Electronic and Home Appliance Field: The motor fixing screws of washing machines and outdoor air conditioner units generate high-frequency vibration during operation. Spring washers can prevent noise or component damage caused by screw loosening; the fasteners of outdoor photovoltaic brackets need to resist wind-induced vibration. DIN127 Class B spring washers, combined with galvanizing treatment, can both prevent loosening and rust, adapting to outdoor environments.
V. Materials and Usage Precautions
In terms of materials, the mainstream is 65Mn spring steel, which has a balanced combination of elasticity and strength, suitable for most scenarios; stainless steel (304/316) spring washers have strong corrosion resistance and are used in humid environments such as marine equipment and medical devices, but their elasticity is slightly inferior to that of 65Mn; copper alloy washers are suitable for electronic equipment to avoid electrochemical corrosion.
Precautions for use: Spring washers should be used in combination with flat washers (spring washer on the nut side, flat washer on the connected part side) to avoid direct contact between the spring washer and easily deformable materials (such as plastic); they cannot be reused, as the elasticity of deformed washers decreases, reducing the anti-loosening effect by half; the specification must match the bolt—oversized or undersized washers will cause anti-loosening failure.

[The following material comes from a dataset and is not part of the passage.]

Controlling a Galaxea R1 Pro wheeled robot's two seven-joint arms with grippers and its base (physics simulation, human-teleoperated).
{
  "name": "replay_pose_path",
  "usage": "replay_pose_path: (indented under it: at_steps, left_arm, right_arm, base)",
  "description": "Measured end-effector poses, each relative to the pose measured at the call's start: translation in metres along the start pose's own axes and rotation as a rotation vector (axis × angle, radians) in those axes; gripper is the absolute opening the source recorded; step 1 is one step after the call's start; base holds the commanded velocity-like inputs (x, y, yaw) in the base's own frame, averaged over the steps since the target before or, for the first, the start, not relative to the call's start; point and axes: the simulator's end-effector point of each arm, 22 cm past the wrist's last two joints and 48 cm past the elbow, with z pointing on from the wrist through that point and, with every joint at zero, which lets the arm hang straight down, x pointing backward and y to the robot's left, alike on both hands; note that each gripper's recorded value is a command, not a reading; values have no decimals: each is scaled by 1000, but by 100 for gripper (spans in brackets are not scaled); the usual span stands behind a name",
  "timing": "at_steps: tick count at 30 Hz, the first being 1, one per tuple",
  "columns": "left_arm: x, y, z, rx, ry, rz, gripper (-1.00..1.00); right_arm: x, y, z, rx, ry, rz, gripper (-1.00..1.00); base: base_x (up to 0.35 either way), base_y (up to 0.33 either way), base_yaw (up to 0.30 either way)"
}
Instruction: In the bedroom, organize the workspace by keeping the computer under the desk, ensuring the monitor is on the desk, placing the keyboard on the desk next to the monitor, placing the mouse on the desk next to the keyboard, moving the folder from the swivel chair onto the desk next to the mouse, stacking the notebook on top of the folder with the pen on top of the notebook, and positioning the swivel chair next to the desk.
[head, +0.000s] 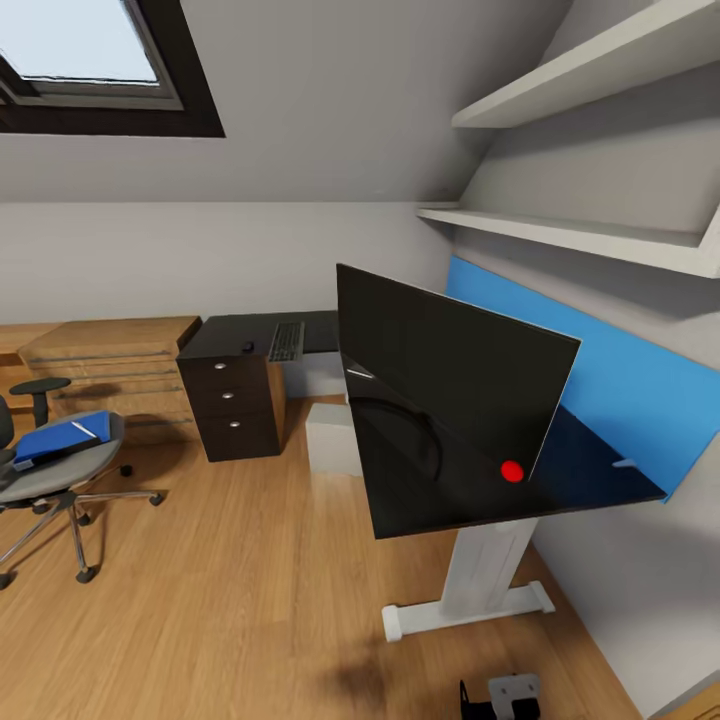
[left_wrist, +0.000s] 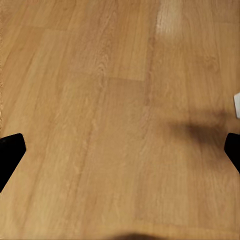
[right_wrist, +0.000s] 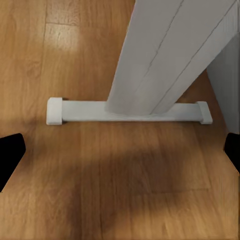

As the "anti-loosening guardian" of fastening systems, although spring washers (DIN127 and GB93) have a simple structure, they have become indispensable components in vibration environments due to their core values of "active anti-loosening and vibration adaptation". When selecting, it is necessary to consider precision requirements, vibration intensity, and environmental factors to maximize their anti-loosening effect and ensure that every fastening is stable and reliable for a long time.